For Trino and Presto
This guide details the process for creating and exporting 3 Parquet files (tables.parquet, columns.parquet, views.parquet) from the storage and query log from Trino/Presto query engine.
This Guide Will Walk You Through Three Main Steps:
1、Creating an S3 bucket
2、Creating and uploading three Parquet files with a specified schema and query log.
3、Set Up an IAM User with AmazonS3ReadOnlyAccess and Save Access Keys in Single Origin.
Create A S3 Bucket
Prerequisites
AWS Account: Ensure you have an AWS account.
Instructions
- Login to AWS Management Console: Go to the AWS Management Console and log in.
- Create an S3 Bucket:
- Navigate to the S3 service.
- Click on Create bucket.
- Enter a unique bucket name (e.g., your-unique-bucket-name).
- Select the AWS region where you want to create the bucket.
- Leave the default settings and click Create bucket.

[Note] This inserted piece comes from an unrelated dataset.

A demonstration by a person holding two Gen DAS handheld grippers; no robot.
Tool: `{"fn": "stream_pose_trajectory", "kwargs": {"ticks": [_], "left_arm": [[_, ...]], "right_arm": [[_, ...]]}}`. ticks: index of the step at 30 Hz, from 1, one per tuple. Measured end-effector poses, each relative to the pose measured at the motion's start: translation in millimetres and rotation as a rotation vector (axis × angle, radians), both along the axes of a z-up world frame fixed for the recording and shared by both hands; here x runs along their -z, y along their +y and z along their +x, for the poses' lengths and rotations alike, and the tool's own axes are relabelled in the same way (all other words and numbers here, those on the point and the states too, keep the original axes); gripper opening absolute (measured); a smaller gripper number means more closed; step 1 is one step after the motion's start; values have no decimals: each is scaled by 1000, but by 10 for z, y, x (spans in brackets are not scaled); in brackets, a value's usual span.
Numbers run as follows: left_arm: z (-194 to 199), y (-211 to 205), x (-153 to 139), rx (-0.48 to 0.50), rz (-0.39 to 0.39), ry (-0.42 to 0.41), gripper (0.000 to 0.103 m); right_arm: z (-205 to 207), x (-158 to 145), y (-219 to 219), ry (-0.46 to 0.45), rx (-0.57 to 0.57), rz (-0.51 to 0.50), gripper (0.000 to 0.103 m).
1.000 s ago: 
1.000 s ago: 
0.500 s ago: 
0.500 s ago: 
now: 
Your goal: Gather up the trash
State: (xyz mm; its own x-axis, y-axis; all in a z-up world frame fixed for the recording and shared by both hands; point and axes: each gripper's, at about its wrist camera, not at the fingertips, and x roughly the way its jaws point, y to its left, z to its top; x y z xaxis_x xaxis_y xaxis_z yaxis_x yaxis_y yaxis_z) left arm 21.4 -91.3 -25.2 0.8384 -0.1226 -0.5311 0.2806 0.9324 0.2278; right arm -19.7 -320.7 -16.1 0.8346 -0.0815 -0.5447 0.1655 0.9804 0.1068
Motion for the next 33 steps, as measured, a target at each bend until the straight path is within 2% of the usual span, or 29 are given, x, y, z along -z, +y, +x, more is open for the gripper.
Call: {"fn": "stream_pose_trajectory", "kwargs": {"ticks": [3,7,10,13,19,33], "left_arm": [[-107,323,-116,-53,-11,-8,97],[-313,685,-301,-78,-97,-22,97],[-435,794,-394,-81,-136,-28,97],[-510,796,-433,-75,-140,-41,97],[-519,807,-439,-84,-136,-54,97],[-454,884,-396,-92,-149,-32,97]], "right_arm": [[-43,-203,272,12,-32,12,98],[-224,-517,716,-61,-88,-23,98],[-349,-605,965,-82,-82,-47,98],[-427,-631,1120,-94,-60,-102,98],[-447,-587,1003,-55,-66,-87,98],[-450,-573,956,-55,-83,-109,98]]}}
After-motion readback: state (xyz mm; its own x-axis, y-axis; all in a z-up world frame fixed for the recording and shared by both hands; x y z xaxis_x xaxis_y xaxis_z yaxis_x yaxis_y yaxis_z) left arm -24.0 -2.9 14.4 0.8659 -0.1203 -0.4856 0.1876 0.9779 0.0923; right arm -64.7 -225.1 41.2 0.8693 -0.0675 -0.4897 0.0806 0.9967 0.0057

- Enter a unique bucket name (e.g., your-unique-bucket-name).
- Select the AWS region where you want to create the bucket.
- Leave the default settings and click Create bucket.
Create And Upload Three Parquet Files and Query Log
- Upload three Parquet files with the defined schema to a three-level folder structure for current year, month, and day (eg, s3a://your-unique-bucket-name/2024/06/30,s3a://your-unique-bucket-name/2024/07/01):
tables.parquet schema
message TableItem {
string table_catalog = 1;
string table_schema = 2;
string table_name = 3;
string table_owner = 4;
int64 row_count = 5;
int64 bytes = 6;
string comment = 7;
int64 created = 8;
int64 last_altered = 9;
}
columns.parquet schema
message schema {
string table_catalog = 1;
string table_schema = 2;
string table_name = 3;
string column_name = 4;
int32 ordinal_position = 5;
string is_nullable = 6;
string data_type = 7;
bytes numeric_precision = 8;
bytes numeric_scale = 9;
bytes datetime_precision = 10;
}
views.parquet scehma
message schema {
string table_catalog = 1;
string table_schema = 2;
string table_name = 3;
string view_definition = 4;
string table_owner = 5;
}
query-historys.json
After you enable the logging for Trino/Presto queries, the below is a sample query history record:
{
"instant": {
"epochSecond": 1649685758,
"nanoOfSecond": 64613000
},
"thread": "dispatcher-query-0",
"level": "INFO",
"loggerName": "com.github.trino.querylog.QueryLogListener",
"message": {
"createTime": {
"nano": 39000000,
"epochSecond": 1649685758
},
"context": {
"user": "admin",
"principal": {
"empty": false,
"present": true
},
"traceToken": {
"empty": true,
"present": false
},
"remoteClientAddress": {
"empty": false,
"present": true
},
"userAgent": {
"empty": false,
"present": true
},
"clientInfo": {
"empty": true,
"present": false
},
"source": {
"empty": true,
"present": false
},
"catalog": {
"empty": true,
"present": false
},
"schema": {
"empty": true,
"present": false
},
"resourceGroupId": {
"empty": false,
"present": true
},
"resourceEstimates": {
"executionTime": {
"empty": true,
"present": false
},
"cpuTime": {
"empty": true,
"present": false
},
"peakMemoryBytes": {
"empty": true,
"present": false
}
},
"serverAddress": "192.168.56.2",
"serverVersion": "355",
"environment": "demo",
"queryType": {
"empty": false,
"present": true
}
},
"metadata": {
"queryId": "20220411_140237_00000_ai6km",
"transactionId": {
"empty": false,
"present": true
},
"query": "select \* from hive.dw1.flight where count in (10,264)",
"updateType": {
"empty": true,
"present": false
},
"preparedQuery": {
"empty": true,
"present": false
},
"queryState": "QUEUED",
"uri": "<http://192.168.56.2:8080/v1/query/20220411_140237_00000_ai6km">,
"plan": {
"empty": true,
"present": false
},
"payload": {
"empty": true,
"present": false
}
}
},
"endOfBatch": false,
"loggerFqcn": "org.apache.logging.log4j.spi.AbstractLogger",
"threadId": 141,
"threadPriority": 5
}
- Verify the Upload: Check your S3 bucket to ensure that the files tables.parquet, columns.parquet, views.parquet, and query-historys.json have been uploaded to the three levels folder named with the current year, month, and day.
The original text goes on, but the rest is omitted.